Three identical boys and two identical girls, distinguished for now only by colored bands on their wrists and ankles—blue, green, and yellow for the boys, and pink and purple for the girls. The weight of my past disappears in an instant as I stand watching them, overwhelmed by the purity before me.

"You can touch them." A nurse approaches quietly, her movements suggesting years of guiding shell-shocked parents through this experience. "Just through the incubator openings here."

She demonstrates it gently, showing me how to slide my hands through the circular ports in the side of the first incubator. I hesitate, suddenly aware of the contrast between these innocent lives and the hands that have ended so many others. The nurse misinterprets my reluctance as fear of hurting them.

"Don't worry. You won't damage anything. Babies are more robust than they look." She smiles encouragingly. "This is Baby A, your firstborn. He's the largest at exactly three pounds."

Carefully, I slide my hand through the opening, my movements slow and deliberate as if disarming an explosive rather than touching my own child. My fingertip connects with his arm. His skin is softer than anything I've ever felt, and his tiny hand reflexively opens, then closes around my finger with surprising strength.

Something breaks open inside me at this simple contact. This child knows nothing of violence or betrayal, nothing of the blood that has stained these hands or the empire I've burned to ash for his sake. He simply exists, pure and untainted.

"They're doing remarkably well for quintuplets," the nurse continues, moving to the next incubator. "They’re small but mighty, as we like to say. At thirty-two weeks, their lung development is excellent due to optimal prenatal care and the steroid injections your wife had recently, though we'll keep them on supplemental oxygen for a few days as a precaution."

Not bothering to correct her assumption that Wil is my wife because I like the idea too much, I follow her from incubator to incubator, learning the subtle differences that distinguish my children despite their identical appearances.

Baby A has an assertive grip and strong cry. Baby B is calm and steady, his heartbeat the most regular of the five. Baby C, our first daughter, is the smallest at two pounds, one ounce, but fiercely active and constantly shifting position. Baby D, our second daughter, and second biggest at two pounds fourteen ounces, already has dark, watchful eyes. Baby E, our youngest son by eight minutes, has a birthmark like a small crescent moon behind his right ear.

"Would you like some time alone with them?" The nurse's question startles me from my observations. "I'll be just outside if you need anything."

When she leaves, I’m suddenly uncertain. What does one say to newborns who can’t understand yet will somehow absorb the emotion behind the words?

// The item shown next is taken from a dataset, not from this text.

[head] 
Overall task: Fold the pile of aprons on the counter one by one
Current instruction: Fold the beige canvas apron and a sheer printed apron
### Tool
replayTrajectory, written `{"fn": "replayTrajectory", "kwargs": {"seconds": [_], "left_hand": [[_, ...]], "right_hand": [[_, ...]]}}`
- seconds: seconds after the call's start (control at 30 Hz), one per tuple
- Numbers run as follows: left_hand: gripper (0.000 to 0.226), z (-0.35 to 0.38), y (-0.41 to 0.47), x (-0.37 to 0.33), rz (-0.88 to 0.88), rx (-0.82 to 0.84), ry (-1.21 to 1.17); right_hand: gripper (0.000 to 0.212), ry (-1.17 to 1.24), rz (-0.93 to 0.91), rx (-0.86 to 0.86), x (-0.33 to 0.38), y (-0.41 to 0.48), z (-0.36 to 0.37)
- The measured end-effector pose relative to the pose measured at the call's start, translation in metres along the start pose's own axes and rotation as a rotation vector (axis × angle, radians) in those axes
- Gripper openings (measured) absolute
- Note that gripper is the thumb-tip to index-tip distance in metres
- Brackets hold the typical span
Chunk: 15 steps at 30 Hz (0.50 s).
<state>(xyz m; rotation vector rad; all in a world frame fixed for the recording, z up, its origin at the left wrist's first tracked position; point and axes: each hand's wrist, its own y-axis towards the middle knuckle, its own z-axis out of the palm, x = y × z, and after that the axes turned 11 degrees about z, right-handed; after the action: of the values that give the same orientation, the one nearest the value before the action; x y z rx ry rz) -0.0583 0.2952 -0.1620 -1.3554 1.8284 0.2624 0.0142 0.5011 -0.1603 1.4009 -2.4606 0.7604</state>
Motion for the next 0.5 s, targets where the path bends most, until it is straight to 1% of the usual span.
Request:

I've commanded men with absolute authority and negotiated million-dollar deals without hesitation, but speaking to my own children renders me speechless.

Finally, I lean closer to the first incubator and begin speaking softly in Russian, the language of my childhood before violence and power colored every interaction.

"Ya tvoy otets," I whisper, telling them I’m their father. The simple truth feels monumental, a declaration more binding than any oath I've sworn. I continue in the language that once connected me to better things, offering ancient blessings my mother taught me long ago and promises they will know only love and safety, never the violence that shaped my own childhood.